_What is needed_
Starting at the top line and ending at the bottom one, repeat the entries exactly and drop every picture.

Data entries

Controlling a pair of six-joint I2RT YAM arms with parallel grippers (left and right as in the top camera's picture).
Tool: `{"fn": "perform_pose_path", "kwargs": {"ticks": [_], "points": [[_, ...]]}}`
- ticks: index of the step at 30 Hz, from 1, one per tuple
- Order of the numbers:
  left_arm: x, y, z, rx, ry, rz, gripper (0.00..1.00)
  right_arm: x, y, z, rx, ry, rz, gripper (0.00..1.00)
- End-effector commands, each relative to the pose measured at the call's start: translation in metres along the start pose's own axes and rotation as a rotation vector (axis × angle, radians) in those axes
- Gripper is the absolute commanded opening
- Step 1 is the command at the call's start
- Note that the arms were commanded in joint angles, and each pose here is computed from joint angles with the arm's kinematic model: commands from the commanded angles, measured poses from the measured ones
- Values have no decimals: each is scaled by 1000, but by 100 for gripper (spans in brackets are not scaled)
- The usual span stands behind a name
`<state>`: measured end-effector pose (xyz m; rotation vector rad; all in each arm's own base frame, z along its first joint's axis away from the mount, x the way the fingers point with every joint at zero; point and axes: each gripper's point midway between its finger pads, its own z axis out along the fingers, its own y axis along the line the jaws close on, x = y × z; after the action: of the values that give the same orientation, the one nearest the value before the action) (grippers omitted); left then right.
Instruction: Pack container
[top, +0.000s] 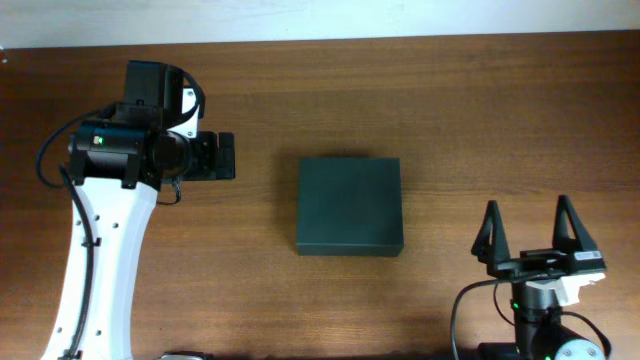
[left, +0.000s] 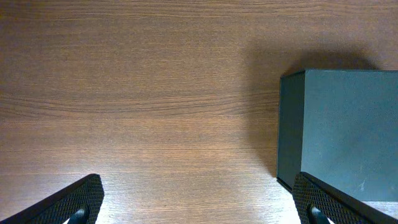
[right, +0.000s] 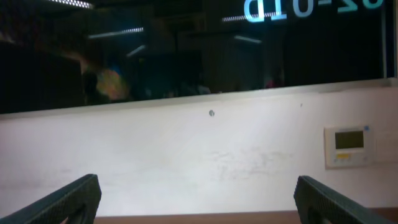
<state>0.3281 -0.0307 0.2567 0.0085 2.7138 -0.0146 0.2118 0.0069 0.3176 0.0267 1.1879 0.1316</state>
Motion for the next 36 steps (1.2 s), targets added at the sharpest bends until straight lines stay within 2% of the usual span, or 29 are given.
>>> {"fn": "perform_pose_path", "kwargs": {"ticks": [1, 26, 30, 36], "points": [[0, 1, 2, -8, 7, 1, 99, 14, 2, -1, -18, -5, -3, 99], [0, 1, 2, -8, 7, 1, 99, 84, 0, -5, -26, 127, 6, 99], [0, 1, 2, -8, 7, 1, 99, 85, 0, -5, -25, 130, -25, 99], [0, 1, 2, -8, 7, 1, 99, 112, -3, -10, -16, 243, -22, 99]]}}
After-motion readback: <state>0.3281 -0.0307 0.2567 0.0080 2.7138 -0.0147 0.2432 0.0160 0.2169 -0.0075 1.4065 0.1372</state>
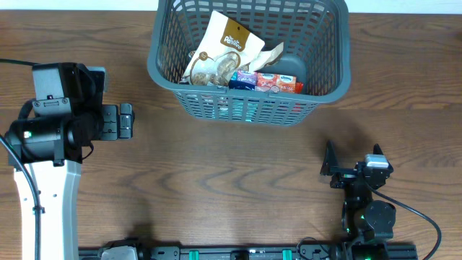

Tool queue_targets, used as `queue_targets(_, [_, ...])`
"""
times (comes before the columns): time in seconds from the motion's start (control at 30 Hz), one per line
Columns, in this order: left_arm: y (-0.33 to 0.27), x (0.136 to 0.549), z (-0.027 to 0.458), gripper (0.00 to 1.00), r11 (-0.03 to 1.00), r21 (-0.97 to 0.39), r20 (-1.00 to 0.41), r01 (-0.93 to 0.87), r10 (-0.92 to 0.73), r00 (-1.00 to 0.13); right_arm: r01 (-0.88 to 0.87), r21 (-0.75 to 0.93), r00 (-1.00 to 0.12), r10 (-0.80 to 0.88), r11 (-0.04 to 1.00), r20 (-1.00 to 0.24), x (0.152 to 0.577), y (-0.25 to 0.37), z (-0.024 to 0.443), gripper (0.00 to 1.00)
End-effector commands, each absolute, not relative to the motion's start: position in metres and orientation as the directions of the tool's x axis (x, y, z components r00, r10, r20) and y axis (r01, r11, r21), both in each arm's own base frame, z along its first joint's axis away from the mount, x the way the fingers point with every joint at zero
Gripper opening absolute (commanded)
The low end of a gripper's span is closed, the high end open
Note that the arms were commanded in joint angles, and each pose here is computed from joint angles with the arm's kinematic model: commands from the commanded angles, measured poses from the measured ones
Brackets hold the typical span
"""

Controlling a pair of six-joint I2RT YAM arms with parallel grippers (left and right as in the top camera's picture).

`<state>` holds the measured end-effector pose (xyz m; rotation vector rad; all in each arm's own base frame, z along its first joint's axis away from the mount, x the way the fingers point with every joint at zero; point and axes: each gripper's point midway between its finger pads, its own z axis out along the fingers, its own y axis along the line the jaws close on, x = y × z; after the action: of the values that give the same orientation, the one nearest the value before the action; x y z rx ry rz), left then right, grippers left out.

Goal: Pack container

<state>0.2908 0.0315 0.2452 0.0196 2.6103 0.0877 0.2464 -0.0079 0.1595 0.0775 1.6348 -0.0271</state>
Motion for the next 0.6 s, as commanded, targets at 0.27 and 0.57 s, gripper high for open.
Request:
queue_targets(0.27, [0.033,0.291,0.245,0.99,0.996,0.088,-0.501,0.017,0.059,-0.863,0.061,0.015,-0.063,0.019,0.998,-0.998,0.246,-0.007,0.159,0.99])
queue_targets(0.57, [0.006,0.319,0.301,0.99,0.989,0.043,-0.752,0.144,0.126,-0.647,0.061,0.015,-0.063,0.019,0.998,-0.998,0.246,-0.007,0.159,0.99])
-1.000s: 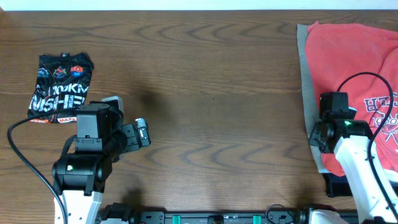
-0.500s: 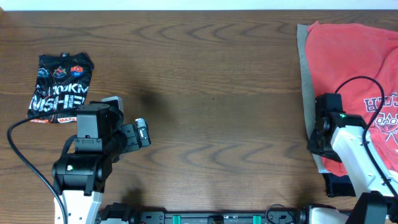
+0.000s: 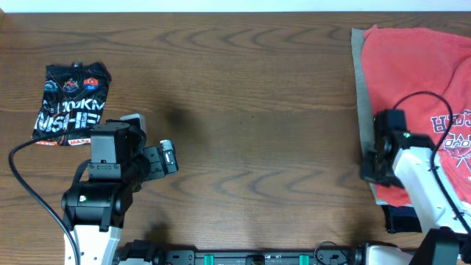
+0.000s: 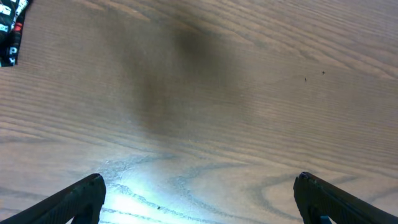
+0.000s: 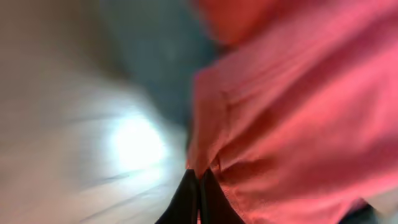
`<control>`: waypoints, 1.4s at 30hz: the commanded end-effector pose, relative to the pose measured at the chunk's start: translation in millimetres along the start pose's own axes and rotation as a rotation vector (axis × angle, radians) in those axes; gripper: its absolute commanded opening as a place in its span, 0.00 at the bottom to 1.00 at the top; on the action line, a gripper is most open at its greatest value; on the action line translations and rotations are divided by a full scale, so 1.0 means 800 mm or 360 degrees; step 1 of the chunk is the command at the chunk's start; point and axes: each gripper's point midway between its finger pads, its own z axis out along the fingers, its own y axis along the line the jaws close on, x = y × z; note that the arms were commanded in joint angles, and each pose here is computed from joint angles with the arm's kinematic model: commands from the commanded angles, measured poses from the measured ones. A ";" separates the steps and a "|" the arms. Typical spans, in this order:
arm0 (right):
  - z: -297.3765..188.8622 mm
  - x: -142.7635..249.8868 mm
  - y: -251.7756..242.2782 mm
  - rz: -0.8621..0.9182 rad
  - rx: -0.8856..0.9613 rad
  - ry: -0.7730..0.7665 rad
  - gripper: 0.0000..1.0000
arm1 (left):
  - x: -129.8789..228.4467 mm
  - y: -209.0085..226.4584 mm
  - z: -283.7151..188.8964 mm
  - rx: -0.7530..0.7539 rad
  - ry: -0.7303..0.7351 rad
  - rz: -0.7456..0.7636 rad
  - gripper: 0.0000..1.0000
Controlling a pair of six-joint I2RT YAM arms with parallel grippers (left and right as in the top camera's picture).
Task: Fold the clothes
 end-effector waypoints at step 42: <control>-0.152 -0.001 0.268 -0.0973 -0.0788 -0.0590 0.99 | 0.031 -0.054 0.045 0.0383 0.0438 -0.0193 0.99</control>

_Response box_
Controlling a pair of six-joint I2RT YAM arms with parallel grippers (left and right as in the top camera's picture).
Tool: `{"fn": "perform_pose_path", "kwargs": {"ticks": [_], "points": [[_, ...]]}}`
- ticks: index of the step at 30 Hz, from 1, one per tuple
- Order of the numbers:
  left_arm: x, y, z, rx, ry, rz, gripper (0.00..1.00)
  right_arm: x, y, z, rx, ry, rz, gripper (0.00..1.00)
- End-effector commands, each relative to the pose measured at the call's start: translation in metres along the start pose's own axes and rotation as a rotation vector (axis × angle, radians) in those axes
- Gripper is the absolute commanded opening
- Step 1 is the command at the call's start
- Note that the arms were commanded in joint angles, and each pose here is computed from joint angles with the arm's kinematic model: commands from the commanded angles, measured poses from the measured ones
- Values have no decimals: each is scaled by 1000, but by 100 for gripper (spans in brackets are not scaled)
- The usual span stands behind a name
`<state>`: measured end-effector pose (xyz m; rotation vector rad; all in each arm's own base frame, z along its first joint's axis away from the mount, x the way the fingers point with every joint at zero; point and axes: each gripper's point midway between its finger pads, its own z axis out along the fingers, its own y axis along the line the jaws close on, x = y × z; after the action: of the values that give the same orientation, the one nearest the value before the action) (grippers omitted); left then right.
Instruction: Pack container
[top, +0.000s] 
[left, +0.000s] 
[right, +0.000s] 
<state>0.3281 -0.0307 0.2567 0.0085 2.7138 -0.0146 0.2118 0.0069 0.3176 0.0267 1.1879 0.1316</state>
Motion for the next 36 steps (1.2 s), targets added at the sharpest bends until straight lines stay within 2% of the usual span, or 29 are given.
>>> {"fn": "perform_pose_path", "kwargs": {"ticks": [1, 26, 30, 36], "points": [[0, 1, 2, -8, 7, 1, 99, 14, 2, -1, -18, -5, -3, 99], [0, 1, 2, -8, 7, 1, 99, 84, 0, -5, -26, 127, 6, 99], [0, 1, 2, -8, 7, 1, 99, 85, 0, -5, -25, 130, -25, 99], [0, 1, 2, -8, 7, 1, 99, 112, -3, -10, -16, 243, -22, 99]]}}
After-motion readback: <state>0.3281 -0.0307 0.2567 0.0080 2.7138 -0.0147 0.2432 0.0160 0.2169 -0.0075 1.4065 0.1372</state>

Tool queue_targets, used as `queue_targets(_, [_, ...])`
"""
times (comes before the columns): time in seconds from the motion's start (control at 30 Hz), one per line
Columns, in this order: left_arm: y (-0.33 to 0.27), x (0.136 to 0.549), z (-0.027 to 0.458), gripper (0.00 to 1.00), r11 (-0.03 to 1.00), r21 (-0.97 to 0.39), r20 (-1.00 to 0.41), r01 (-0.93 to 0.87), r10 (-0.92 to 0.73), r00 (-1.00 to 0.13); right_arm: r01 (-0.88 to 0.87), r21 (-0.75 to 0.93), r00 (-1.00 to 0.12), r10 (-0.80 to 0.88), r11 (-0.04 to 1.00), r20 (-1.00 to 0.24), x (0.152 to 0.577), y (-0.25 to 0.37), z (-0.024 to 0.443), gripper (0.00 to 1.00)
End-effector commands, each absolute, not relative to the motion's start: position in metres and orientation as the directions of the tool's x axis (x, y, z components r00, r10, r20) and y axis (r01, r11, r21), both in each arm's own base frame, z along its first joint's axis away from the mount, x the way the fingers point with every joint at zero
Gripper opening absolute (commanded)
The low end of a gripper's span is closed, the high end open
Note that the arms were commanded in joint angles, and each pose here is computed from joint angles with the arm's kinematic model: commands from the commanded angles, measured poses from the measured ones
Brackets hold the typical span
"""

Controlling a pair of six-joint I2RT YAM arms with parallel grippers (left and right as in the top camera's picture).

`<state>` holds the measured end-effector pose (xyz m; rotation vector rad; all in each arm's own base frame, z along its first joint's axis away from the mount, x the way the fingers point with every joint at zero; point and axes: each gripper's point midway between its finger pads, its own z axis out along the fingers, its own y axis along the line the jaws close on, x = y × z; after the action: of the values that give the same orientation, the one nearest the value before the action; x y z rx ry rz), left then right, grippers left out.

Goal: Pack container

<state>0.2908 0.0315 0.2452 0.0196 2.6103 0.0877 0.2464 -0.0079 0.1595 0.0775 1.6348 -0.0271</state>
Motion for the next 0.6 s, as commanded, targets at 0.27 and 0.57 s, gripper high for open.
Request:
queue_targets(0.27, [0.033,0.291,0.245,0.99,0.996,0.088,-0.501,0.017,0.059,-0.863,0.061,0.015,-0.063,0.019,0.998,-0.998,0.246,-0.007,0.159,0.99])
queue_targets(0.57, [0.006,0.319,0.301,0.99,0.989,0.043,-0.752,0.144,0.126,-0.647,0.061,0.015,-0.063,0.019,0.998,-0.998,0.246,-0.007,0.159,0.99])
-1.000s: 
-0.500s: 
+0.000s: 
+0.000s: 
+0.000s: 
`<control>`: waypoints, 1.4s at 30hz: the commanded end-effector pose, relative to the pose measured at the chunk's start: translation in millimetres along the start pose's own axes and rotation as a rotation vector (axis × angle, radians) in those axes; gripper: its absolute commanded opening as a place in its span, 0.00 at the bottom to 1.00 at the top; on the action line, a gripper is most open at its greatest value; on the action line translations and rotations are divided by a full scale, so 1.0 means 800 mm or 360 degrees; step 1 of the chunk is the command at the chunk's start; point and axes: each gripper's point midway between its finger pads, its own z axis out along the fingers, its own y axis along the line the jaws close on, x = y × z; note that the arms were commanded in joint angles, and each pose here is computed from joint angles with the arm's kinematic model: commands from the commanded angles, measured poses from the measured ones. A ";" separates the steps and a "|" the arms. Typical spans, in this order:
arm0 (right):
  - z: -297.3765..188.8622 mm
  - x: -142.7635..249.8868 mm
  - y: -251.7756..242.2782 mm
  - rz: -0.8621..0.9182 rad
  - rx: -0.8856..0.9613 rad
  - ry: -0.7730..0.7665 rad
  - gripper: 0.0000..1.0000
arm1 (left):
  - x: -129.8789..228.4467 mm
  - y: -209.0085..226.4584 mm
  - z: -283.7151..188.8964 mm
  - rx: -0.7530..0.7539 rad
  - ry: -0.7303..0.7351 rad
  - rz: -0.7456..0.7636 rad
  - gripper: 0.0000..1.0000
Controlling a pair of six-joint I2RT YAM arms with parallel grippers (left and right as in the top camera's picture).
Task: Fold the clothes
 end-effector waypoints at step 42: <control>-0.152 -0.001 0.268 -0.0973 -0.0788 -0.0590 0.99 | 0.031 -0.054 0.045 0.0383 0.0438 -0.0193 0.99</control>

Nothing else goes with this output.